**Work to be completed**:
Which of the lines below include "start"? Each one should be copied out.

[Collected data entries]

*** Block opens ***

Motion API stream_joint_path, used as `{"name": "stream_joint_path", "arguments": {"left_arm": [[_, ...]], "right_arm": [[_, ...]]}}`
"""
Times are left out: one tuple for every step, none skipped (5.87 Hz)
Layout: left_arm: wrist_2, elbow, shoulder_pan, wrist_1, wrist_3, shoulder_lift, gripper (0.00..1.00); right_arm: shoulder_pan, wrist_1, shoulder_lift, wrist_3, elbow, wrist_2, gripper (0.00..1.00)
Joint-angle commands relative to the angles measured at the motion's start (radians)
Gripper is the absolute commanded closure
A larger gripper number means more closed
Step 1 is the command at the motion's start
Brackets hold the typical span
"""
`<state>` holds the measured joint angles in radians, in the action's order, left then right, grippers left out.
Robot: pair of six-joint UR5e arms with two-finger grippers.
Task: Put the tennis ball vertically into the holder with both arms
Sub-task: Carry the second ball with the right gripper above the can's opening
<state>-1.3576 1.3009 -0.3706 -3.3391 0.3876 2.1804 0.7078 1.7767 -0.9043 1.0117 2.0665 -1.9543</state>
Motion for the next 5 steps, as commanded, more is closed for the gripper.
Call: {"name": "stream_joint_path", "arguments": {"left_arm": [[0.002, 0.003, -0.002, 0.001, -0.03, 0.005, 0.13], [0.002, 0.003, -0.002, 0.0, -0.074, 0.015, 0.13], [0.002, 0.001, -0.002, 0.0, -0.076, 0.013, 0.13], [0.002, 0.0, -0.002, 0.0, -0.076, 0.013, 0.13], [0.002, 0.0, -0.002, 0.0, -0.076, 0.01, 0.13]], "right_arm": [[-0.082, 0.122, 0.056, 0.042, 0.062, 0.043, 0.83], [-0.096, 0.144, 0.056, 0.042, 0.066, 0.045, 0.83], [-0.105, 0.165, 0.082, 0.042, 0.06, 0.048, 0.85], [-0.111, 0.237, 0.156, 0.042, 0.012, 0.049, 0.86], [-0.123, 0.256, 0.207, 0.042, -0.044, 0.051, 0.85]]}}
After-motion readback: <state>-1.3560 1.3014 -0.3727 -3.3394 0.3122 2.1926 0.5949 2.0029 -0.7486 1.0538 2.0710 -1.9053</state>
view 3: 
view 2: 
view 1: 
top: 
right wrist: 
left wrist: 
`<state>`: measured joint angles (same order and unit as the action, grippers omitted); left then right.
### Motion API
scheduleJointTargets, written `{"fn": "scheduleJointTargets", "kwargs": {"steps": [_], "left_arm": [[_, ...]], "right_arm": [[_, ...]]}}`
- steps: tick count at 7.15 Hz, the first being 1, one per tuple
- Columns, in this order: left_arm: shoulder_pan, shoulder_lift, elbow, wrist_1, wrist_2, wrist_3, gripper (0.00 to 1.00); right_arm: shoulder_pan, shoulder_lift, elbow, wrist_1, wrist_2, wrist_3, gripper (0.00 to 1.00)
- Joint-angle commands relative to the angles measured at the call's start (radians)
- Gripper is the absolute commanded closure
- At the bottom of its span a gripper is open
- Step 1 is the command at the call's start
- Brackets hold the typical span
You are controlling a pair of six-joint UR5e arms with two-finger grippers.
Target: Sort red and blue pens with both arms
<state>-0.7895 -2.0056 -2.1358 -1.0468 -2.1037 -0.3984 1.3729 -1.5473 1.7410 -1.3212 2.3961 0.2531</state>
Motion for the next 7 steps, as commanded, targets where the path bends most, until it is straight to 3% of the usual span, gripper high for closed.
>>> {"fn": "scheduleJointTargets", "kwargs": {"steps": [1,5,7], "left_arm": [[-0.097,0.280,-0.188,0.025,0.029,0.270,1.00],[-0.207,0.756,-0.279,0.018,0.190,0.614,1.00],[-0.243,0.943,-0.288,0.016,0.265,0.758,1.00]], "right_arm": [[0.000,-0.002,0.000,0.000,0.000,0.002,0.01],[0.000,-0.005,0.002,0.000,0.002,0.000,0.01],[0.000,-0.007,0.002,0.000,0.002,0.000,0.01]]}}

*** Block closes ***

**Solution**:
Joint-angle commands relative to the angles measured at the motion's start (radians)
Step 1 is the command at the motion's start
- Joint-angle commands relative to the angles measured at the call's start (radians)
- Step 1 is the command at the call's start

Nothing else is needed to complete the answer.